Project Title:
Federated Learning as a step forward in digital pathology: a multi-centric pipeline and a quality
assurance (QA) platform to support diagnosis of prostate cancer, in WSI of core needle
biopsies, to evaluate artificial intelligence systems (CAD and QC tools).
Histopathological diagnosis, the gold standard for detecting prostate cancer in biopsies, is time consuming and subjected to
the pathologist’s expertise and interpretation criteria. Digital pathology (DP), with the use of whole slide imaging (WSI) may
allow the support of computer-aided diagnosis systems (CAD) which could increase the level of diagnostic accuracy and
turn-around time. However the available approved CE-IVD CADs are not completely validated with heterogeneous routine
series of digital slides (DS) obtained by different institutions.

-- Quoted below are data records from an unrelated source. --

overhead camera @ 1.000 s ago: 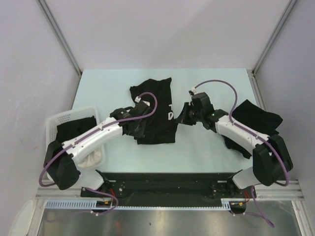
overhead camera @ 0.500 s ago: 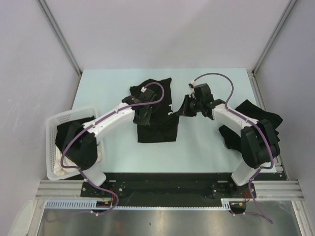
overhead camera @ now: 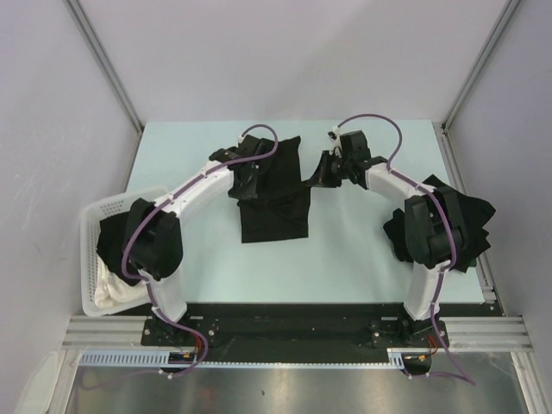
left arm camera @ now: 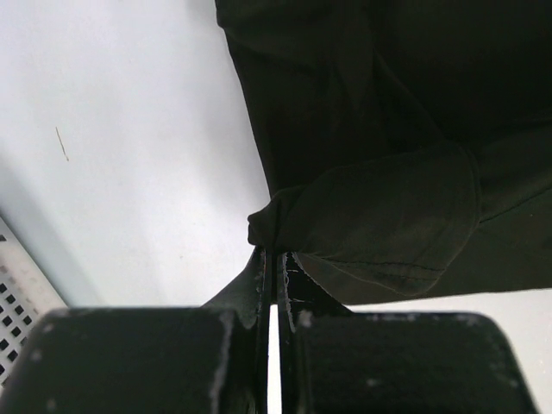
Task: Fold and stack the t-shirts
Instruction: Fold the tshirt
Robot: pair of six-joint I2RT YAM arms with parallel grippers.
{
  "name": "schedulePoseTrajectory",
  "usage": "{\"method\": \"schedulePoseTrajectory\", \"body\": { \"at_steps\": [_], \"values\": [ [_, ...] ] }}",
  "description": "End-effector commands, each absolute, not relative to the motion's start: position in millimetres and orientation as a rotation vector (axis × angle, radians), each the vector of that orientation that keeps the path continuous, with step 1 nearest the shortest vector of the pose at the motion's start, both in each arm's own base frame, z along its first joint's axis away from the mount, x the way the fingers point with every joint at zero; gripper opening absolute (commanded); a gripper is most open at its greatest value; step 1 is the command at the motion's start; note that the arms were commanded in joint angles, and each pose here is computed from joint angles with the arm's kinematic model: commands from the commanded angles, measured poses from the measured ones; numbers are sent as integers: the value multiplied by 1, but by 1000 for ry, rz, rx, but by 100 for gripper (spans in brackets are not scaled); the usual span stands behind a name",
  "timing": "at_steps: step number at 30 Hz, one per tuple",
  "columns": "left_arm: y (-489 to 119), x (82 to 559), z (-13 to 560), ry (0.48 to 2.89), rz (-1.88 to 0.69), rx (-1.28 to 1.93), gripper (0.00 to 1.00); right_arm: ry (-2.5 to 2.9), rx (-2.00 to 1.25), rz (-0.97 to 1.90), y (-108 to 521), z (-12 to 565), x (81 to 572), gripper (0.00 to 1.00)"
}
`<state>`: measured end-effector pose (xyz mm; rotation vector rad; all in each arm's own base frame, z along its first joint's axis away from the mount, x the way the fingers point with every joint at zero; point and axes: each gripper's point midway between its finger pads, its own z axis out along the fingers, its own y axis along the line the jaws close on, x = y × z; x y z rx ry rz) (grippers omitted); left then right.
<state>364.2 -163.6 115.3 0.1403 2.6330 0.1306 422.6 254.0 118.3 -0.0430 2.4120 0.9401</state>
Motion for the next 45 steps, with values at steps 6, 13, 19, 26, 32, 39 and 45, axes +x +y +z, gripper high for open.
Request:
{"method": "schedulePoseTrajectory", "body": {
  "at_steps": [6,13,19,26,32,39,45],
  "values": [
    [-152,388,113,2634,172,126,0,2383,-146,987,272,122,458,0],
    [-145,402,106,2641,191,103,0,2390,-180,984,279,119,479,0],
    [-138,417,101,2644,207,97,0,2412,-183,995,283,108,485,0],
    [-142,427,95,2653,193,109,0,2438,-162,975,280,98,486,15],
    [-149,433,88,2665,154,114,38,2433,-163,945,275,100,488,100],
    [-151,436,101,2629,128,102,44,2411,-158,912,269,115,486,100],
    [-155,427,116,2616,63,103,36,2396,-160,928,271,132,468,100]
  ]
}}
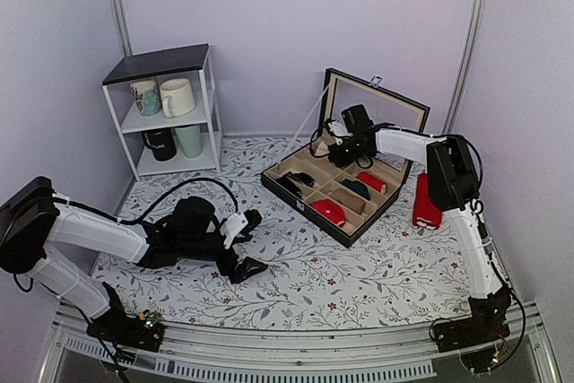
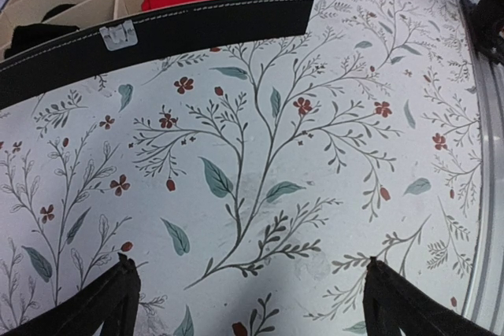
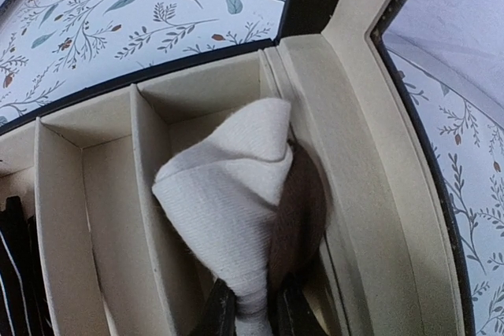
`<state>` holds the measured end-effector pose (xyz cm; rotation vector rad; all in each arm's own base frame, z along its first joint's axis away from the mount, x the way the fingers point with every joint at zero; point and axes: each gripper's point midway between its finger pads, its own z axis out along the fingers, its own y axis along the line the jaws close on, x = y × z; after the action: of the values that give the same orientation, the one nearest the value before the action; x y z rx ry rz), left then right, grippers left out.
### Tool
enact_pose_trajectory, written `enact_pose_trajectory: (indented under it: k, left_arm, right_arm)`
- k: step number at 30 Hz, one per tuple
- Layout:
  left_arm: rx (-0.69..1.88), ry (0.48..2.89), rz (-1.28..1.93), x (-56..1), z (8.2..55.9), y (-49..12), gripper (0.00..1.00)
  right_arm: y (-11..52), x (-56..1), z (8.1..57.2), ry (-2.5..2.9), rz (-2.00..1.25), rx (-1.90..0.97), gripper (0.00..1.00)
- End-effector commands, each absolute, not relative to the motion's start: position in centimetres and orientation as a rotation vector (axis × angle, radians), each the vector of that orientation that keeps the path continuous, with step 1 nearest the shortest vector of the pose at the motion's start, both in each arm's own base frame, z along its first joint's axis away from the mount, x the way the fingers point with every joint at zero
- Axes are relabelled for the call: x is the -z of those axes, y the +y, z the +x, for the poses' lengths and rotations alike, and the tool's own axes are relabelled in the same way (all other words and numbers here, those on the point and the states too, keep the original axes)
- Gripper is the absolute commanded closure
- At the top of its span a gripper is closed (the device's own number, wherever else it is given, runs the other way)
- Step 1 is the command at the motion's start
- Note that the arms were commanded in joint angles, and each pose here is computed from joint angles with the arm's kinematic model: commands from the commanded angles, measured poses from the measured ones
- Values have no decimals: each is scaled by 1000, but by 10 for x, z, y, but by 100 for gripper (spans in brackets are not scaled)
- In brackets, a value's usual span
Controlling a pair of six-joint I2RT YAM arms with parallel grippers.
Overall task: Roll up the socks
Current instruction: Place a pair of socks in the storage box.
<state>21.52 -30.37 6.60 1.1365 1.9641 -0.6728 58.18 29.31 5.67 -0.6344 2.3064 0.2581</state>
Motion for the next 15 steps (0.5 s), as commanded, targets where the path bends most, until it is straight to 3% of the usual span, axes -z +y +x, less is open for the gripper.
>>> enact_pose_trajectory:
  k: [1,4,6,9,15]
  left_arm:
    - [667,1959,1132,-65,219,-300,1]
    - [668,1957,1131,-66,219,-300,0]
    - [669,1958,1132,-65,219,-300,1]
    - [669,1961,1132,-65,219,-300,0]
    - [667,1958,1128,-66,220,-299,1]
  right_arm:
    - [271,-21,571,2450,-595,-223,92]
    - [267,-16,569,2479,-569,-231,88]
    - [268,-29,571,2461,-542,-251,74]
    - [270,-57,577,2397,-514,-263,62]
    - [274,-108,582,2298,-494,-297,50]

Our project aims to estimate the feasibility of a digital pathology workflow in real life, focusing on the diagnosis of prostate biopsies, by evaluating the inter/intra-reader concordance with/without CAD support, and to create a Federated-Learning (FL) [Rieke 2020, doi: 10.1038/s41746-020-00323-1] Quality Assurance platform to exchange the inter-centre knowledge.
Burndown Studio, part of NVIDIA Inception program and Italian startup in AI and data sciences, with a significant experience in FL tools, will support the centres in the QA platform implementation.